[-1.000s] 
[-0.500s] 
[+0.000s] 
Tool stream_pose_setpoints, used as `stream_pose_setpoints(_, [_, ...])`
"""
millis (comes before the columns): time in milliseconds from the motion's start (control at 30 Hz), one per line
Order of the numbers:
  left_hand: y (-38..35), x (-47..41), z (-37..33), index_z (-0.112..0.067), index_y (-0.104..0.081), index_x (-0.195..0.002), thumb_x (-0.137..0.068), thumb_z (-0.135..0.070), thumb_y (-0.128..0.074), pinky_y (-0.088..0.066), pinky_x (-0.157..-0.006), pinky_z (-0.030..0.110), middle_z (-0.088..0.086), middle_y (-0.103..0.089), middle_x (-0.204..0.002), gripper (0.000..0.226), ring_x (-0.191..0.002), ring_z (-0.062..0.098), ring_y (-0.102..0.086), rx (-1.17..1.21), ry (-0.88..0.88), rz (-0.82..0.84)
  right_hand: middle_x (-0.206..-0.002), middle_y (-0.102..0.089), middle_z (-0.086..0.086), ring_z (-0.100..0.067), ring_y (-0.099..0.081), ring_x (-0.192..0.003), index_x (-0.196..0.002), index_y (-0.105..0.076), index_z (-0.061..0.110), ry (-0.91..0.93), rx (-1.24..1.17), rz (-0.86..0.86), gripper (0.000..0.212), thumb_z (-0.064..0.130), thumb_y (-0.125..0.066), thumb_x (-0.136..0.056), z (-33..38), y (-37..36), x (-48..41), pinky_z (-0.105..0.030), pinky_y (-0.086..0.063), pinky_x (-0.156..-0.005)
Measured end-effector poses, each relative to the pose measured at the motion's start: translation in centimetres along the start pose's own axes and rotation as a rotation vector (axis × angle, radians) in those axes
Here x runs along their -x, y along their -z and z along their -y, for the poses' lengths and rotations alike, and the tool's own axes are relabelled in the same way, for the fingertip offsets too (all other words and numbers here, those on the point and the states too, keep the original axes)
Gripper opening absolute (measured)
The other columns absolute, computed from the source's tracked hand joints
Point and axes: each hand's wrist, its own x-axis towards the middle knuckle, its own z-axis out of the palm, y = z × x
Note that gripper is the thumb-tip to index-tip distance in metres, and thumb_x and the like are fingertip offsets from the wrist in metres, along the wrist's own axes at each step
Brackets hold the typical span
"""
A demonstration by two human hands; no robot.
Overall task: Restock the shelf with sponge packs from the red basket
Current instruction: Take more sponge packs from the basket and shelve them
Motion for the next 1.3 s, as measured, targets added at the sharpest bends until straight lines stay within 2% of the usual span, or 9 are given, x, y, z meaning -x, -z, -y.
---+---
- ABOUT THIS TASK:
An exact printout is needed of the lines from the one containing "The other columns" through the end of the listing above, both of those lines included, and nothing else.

- RESPONSE FOR THIS EXERCISE:
The other columns absolute, computed from the source's tracked hand joints
Point and axes: each hand's wrist, its own x-axis towards the middle knuckle, its own z-axis out of the palm, y = z × x
Note that gripper is the thumb-tip to index-tip distance in metres, and thumb_x and the like are fingertip offsets from the wrist in metres, along the wrist's own axes at each step
Brackets hold the typical span
"""
A demonstration by two human hands; no robot.
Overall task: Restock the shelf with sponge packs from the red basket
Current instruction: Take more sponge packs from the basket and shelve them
Motion for the next 1.3 s, as measured, targets added at the sharpest bends until straight lines stay within 2% of the usual span, or 9 are given, x, y, z meaning -x, -z, -y.

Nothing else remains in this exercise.